Problem to solve
Please take the lines from the one holding "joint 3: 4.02" through the one holding "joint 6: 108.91" in the data below and copy them exactly.

Data provided
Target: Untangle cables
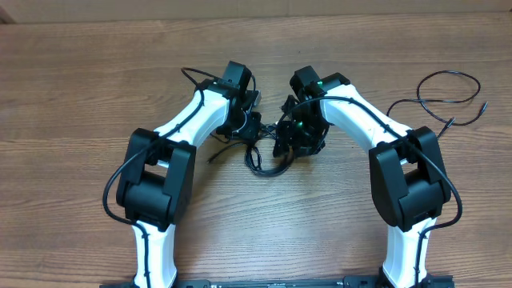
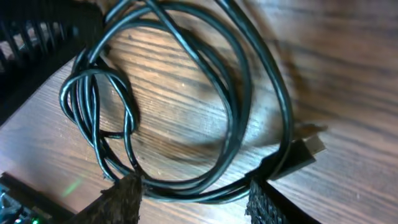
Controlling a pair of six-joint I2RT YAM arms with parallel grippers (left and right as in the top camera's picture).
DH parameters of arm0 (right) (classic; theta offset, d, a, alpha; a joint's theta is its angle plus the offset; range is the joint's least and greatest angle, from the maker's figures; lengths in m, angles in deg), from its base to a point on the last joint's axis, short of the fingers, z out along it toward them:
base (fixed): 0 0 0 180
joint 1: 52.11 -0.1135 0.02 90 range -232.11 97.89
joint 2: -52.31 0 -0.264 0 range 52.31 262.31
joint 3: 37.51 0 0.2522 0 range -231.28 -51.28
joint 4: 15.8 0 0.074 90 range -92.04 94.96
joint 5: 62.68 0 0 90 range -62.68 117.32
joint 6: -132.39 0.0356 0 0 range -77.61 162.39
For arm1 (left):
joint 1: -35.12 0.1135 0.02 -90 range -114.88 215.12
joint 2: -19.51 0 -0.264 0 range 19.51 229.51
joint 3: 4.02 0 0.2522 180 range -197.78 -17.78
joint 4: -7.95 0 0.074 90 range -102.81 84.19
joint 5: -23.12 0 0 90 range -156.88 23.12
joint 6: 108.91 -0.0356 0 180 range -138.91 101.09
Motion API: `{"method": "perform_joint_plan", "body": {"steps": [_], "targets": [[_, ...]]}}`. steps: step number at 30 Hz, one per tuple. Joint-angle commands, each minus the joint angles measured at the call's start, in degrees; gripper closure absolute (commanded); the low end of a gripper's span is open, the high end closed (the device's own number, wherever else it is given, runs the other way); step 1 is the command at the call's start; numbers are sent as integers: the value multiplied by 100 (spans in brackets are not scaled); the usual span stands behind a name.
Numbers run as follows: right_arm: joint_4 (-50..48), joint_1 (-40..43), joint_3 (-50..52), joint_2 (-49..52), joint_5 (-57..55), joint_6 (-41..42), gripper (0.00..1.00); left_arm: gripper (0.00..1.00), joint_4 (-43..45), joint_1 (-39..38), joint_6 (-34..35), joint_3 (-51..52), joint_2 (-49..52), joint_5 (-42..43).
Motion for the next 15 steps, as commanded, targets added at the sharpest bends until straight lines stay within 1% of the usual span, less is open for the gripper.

Answer box
joint 3: 4.02 0 0.2522 180 range -197.78 -17.78
joint 4: -7.95 0 0.074 90 range -102.81 84.19
joint 5: -23.12 0 0 90 range -156.88 23.12
joint 6: 108.91 -0.0356 0 180 range -138.91 101.09

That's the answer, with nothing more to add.